### Data provided

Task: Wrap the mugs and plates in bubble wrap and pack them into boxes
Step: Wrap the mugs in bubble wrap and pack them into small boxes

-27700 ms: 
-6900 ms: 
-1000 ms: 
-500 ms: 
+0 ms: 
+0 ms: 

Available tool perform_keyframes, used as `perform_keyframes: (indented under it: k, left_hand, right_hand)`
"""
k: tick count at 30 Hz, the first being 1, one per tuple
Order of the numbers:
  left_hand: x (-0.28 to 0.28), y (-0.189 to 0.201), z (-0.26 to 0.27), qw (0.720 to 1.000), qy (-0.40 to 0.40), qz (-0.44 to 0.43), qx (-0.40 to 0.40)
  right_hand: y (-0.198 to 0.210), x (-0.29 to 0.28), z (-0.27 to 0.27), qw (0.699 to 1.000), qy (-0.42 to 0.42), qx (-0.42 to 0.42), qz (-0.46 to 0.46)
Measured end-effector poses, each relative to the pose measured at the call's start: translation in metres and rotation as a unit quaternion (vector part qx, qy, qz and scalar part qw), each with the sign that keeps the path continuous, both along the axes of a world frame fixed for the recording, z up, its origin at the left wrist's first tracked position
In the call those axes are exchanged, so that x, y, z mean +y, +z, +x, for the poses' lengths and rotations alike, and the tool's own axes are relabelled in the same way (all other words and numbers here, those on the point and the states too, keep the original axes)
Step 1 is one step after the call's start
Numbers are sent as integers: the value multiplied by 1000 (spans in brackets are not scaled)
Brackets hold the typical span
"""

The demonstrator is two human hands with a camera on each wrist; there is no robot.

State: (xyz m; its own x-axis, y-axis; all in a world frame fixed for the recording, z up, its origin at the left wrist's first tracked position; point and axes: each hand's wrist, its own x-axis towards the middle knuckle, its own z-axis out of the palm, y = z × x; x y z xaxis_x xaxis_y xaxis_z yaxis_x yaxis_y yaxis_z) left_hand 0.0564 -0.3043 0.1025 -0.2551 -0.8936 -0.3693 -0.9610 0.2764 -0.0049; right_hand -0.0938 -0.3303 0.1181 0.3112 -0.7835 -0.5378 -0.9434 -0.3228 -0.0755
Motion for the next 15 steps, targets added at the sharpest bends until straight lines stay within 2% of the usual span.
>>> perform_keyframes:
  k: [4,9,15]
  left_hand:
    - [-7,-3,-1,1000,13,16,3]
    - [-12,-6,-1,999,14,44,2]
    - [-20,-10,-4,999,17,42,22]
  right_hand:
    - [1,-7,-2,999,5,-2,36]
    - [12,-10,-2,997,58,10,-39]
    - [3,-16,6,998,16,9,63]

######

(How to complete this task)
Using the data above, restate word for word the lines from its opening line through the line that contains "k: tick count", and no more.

(Output for this exercise)
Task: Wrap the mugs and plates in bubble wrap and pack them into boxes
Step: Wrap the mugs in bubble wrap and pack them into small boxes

-27700 ms: 
-6900 ms: 
-1000 ms: 
-500 ms: 
+0 ms: 
+0 ms: 

Available tool perform_keyframes, used as `perform_keyframes: (indented under it: k, left_hand, right_hand)`
"""
k: tick count at 30 Hz, the first being 1, one per tuple

For this exercise, nothing further remains to be done.